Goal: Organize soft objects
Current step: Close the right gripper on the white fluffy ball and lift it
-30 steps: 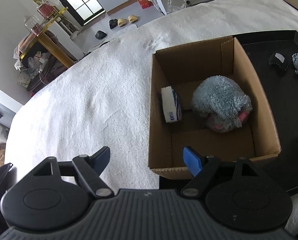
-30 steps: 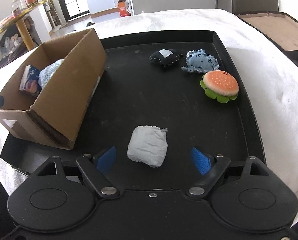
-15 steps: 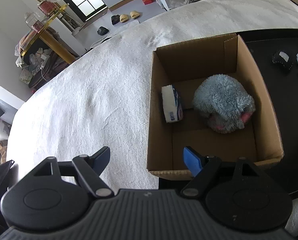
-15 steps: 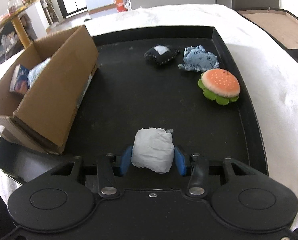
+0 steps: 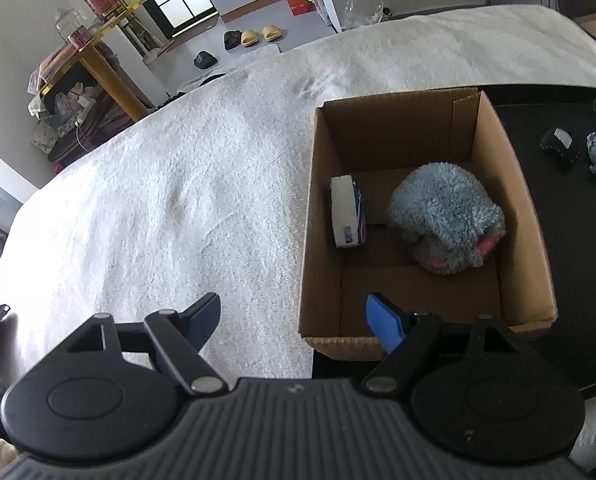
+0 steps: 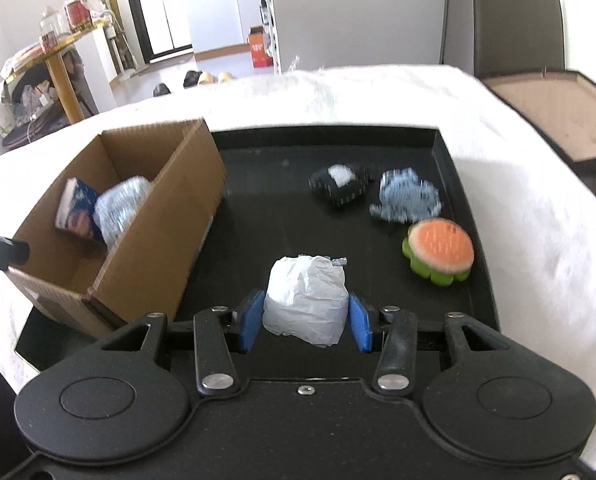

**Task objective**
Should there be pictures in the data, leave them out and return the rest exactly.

**Result**
Goal: Organize soft objects
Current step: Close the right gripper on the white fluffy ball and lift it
-30 steps: 
-30 steps: 
-15 steps: 
-15 steps: 
+0 steps: 
+0 steps: 

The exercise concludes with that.